Just like your original payment plan considered multiple factors in arriving at a repayment amount and schedule, so should the modified plan. These factors to consider include:
- Your gross and net household income
- The types of debts you have (e.g. student loans, a mortgage, credit cards, child support or alimony, or an auto loan)
- The expenses you have and whether they’re negotiable or non-negotiable
- Whether you own any nonexempt property (i.e. property that can’t be excluded or exempted from the bankruptcy estate)
If your debts tend to include obligations that are required to be paid in full (like back taxes, child support, and alimony), you may not have too much wiggle room when it comes to reducing your payments. But for medical and credit card debt, personal loans, auto loans, and other types of non-secured debt, lowering your payment may be possible.

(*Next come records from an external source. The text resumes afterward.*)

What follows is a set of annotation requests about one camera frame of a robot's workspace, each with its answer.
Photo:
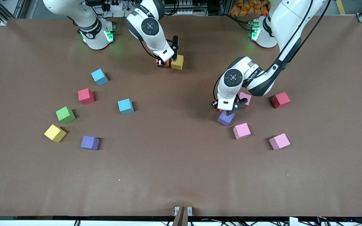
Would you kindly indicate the blue foam cube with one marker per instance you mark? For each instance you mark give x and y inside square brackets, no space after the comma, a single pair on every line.
[125,106]
[99,77]

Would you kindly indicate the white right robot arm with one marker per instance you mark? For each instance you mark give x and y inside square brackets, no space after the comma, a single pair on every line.
[86,15]

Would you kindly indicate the yellow foam cube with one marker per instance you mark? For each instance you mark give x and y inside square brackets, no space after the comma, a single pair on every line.
[178,64]
[55,133]

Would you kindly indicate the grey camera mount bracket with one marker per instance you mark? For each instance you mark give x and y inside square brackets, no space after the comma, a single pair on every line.
[181,216]

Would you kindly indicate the pink foam cube with notch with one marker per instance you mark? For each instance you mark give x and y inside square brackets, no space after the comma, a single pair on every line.
[247,102]

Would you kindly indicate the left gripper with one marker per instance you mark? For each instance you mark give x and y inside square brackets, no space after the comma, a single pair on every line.
[215,104]

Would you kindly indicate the white power strip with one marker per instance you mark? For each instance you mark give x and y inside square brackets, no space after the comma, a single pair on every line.
[115,7]

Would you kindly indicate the orange bag pile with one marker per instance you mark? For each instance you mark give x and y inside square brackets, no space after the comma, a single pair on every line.
[247,8]

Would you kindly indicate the red foam cube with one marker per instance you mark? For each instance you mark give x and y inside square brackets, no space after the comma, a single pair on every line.
[280,99]
[85,96]

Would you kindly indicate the grey electronics box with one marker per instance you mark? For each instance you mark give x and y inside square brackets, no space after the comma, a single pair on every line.
[181,6]

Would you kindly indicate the green foam cube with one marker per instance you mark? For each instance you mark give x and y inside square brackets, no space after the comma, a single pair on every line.
[65,114]

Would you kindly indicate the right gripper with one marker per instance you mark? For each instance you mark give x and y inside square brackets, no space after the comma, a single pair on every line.
[159,61]

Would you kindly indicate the brown table cover sheet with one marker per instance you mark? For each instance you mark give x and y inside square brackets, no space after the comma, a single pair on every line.
[181,157]

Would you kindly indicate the purple foam cube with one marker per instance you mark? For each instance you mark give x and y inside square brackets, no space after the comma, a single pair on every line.
[225,119]
[89,142]

Discharging Debts After a Chapter 13 Plan Fails
Although the discharge of one’s debts is most commonly associated with Chapter 7 bankruptcy plans, it can serve as a sort of failsafe for Chapter 13 debtors as well. If you’re suffering from any financial hardships that were caused by COVID and these hardships have caused you to default on up to three of your mortgage payments after March 13, 2020, you may qualify to have certain debts discharged.
You might also qualify for a discharge of some debt if you’re behind on your mortgage payments but are able to enter into a forbearance agreement or loan modification with your lender. Forbearance agreements can allow you to postpone your payments while you get back on your feet, but don’t do anything to change the total amount due. And loan modifications can modify the terms of the loan, including the payment amount and due date—but again may not always go far enough when it comes to reducing your debt load. By discharging some of your debts, you’ll be better able to stay on track for prompt repayment of the others.
The discharge decision is entirely within the bankruptcy court’s discretion, and—though it’s triggered by a default on mortgage debt—it doesn’t actually include any discharge of the mortgage debt. Instead, the debtor can receive a discharge on other debts, like auto loans, credit card balances, and personal loans. But debtors who hope to take advantage of this CARES Act provision should act quickly; unless Congress takes action to expand this deadline, the discharge provision will sunset on December 27, 2021.